A pesar de considerar mi ingeniosa teoría, me avergonzaba un poco inculpar a Thurston, hasta que me di cuenta de que el verdadero investigador debe considerar a todos como sospechosos. Williams mismo, por ejemplo. ¿Había algún modo posible de involucrarlo? ¿Había algún truco de tiempo o lugar como los que se me había enseñado a buscar en mis estudios de investigación criminal que conectara al doctor Tate o incluso al sargento de Policía con el asesinato? ¿O a la criada? ¿O a la cocinera? Sabía muy bien que no debía dejar de lado a nadie aunque su inocencia fuera obvia. Del estudio de los métodos de esos tres nombres brillantes que se sentaban junto a mí aprendí que al final señalarían a la única persona de la cual yo no había sospechado. Por ello seguí el sencillo plan de sospechar de todos. Estaba decidido a no dejarme sorprender.
Pero lo enloquecedor era que, por más que sospechara, no podía encontrar ninguna razón para relacionar a nadie de la casa con el asesinato de Mary Thurston, y al final mis sospechas no eran más que pequeños intentos humillantes por creer que aquellos que no me gustaban, como Norris y Stall, eran culpables, y aquellos con los que simpatizaba, como Williams y Fellowes, no lo eran. Lo cual, tuve que reconocerlo, no era precisamente, un método basado en la deducción.

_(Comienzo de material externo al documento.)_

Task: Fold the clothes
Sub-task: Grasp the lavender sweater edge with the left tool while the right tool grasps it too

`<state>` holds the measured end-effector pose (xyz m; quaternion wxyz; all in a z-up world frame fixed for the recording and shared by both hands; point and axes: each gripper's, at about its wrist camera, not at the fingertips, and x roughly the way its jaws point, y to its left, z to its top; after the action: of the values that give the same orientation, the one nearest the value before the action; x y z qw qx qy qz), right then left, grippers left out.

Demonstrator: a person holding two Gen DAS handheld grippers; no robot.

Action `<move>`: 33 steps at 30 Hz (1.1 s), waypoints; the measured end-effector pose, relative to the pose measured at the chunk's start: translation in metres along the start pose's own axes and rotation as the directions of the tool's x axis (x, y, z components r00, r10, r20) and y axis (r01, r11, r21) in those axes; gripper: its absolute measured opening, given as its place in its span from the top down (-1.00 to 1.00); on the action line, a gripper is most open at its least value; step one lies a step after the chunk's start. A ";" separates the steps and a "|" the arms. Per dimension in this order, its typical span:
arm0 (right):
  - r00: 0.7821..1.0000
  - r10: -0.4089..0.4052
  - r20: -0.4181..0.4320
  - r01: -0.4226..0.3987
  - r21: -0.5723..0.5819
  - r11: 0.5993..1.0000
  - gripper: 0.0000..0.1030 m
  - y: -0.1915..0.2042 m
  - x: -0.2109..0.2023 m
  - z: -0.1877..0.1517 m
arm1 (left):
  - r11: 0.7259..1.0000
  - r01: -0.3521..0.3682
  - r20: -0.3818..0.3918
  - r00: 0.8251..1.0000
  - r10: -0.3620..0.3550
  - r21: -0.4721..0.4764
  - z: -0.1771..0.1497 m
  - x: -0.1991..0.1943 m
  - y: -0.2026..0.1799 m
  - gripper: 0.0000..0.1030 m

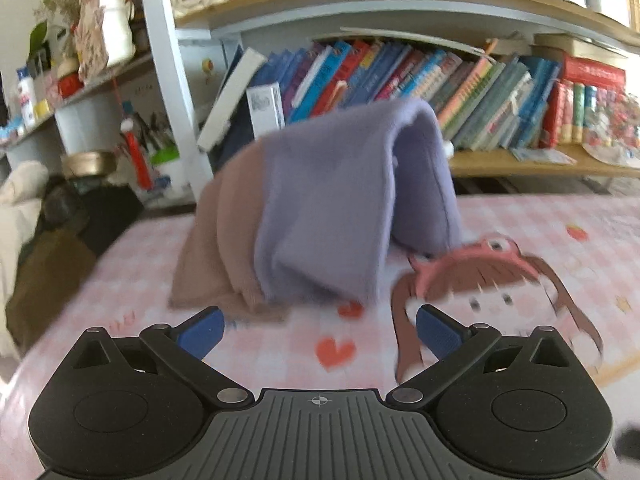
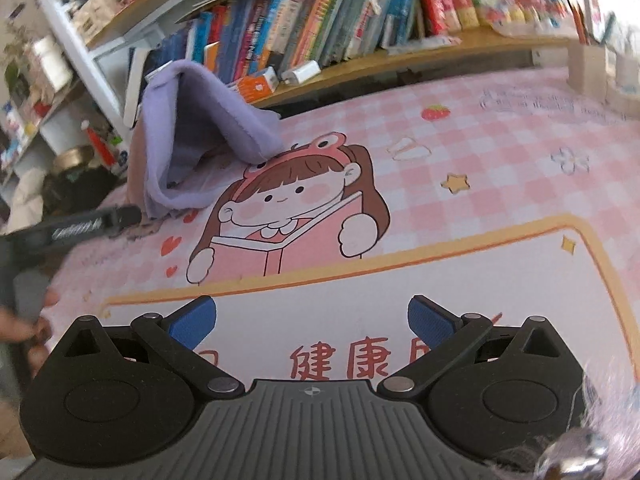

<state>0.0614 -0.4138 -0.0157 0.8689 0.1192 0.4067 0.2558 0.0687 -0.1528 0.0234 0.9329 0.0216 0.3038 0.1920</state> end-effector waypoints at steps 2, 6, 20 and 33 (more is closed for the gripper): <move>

Y sin embargo… alguien lo había hecho. No se trataba de un suicidio. Una mujer no grita tres veces antes de cortarse la garganta con un tajo producido, según el médico, por un hombre fuerte. Y había que descubrir a esa persona. Esto también era seguro. Nunca oí de ningún caso en el que estuviera envuelto alguno de estos tres investigadores que terminara con un misterio no resuelto, menos todavía un caso en el que trabajaban los tres. Y si las pistas halladas les habían revelado tanto como para que lord Simon Plimsoll hojeara un libro con calma, para que monsieur Picon descansara observando el fuego y para que monseñor Smith hablara de arte medieval, yo podría entonces aprender algo de ellos.
Las sogas, los tatuajes, los avisos, el rapé, el hecho de que el párroco hubiera llamado «lavabo» a algo, las joyas en la habitación de Strickland… ¿por qué, me pregunté a mí mismo, significaban tanto estas cosas para los grandes cerebros que tenía cerca, y tan poco para mí? Porque, me respondí, estos hombres eran investigadores, mientras que yo era un mero observador. Pero deseaba, y lo deseaba de todo corazón, tener una teoría, como ellos.
No importa. En pocos momentos comenzaría el interrogatorio y, sin duda, eso lo aclararía todo.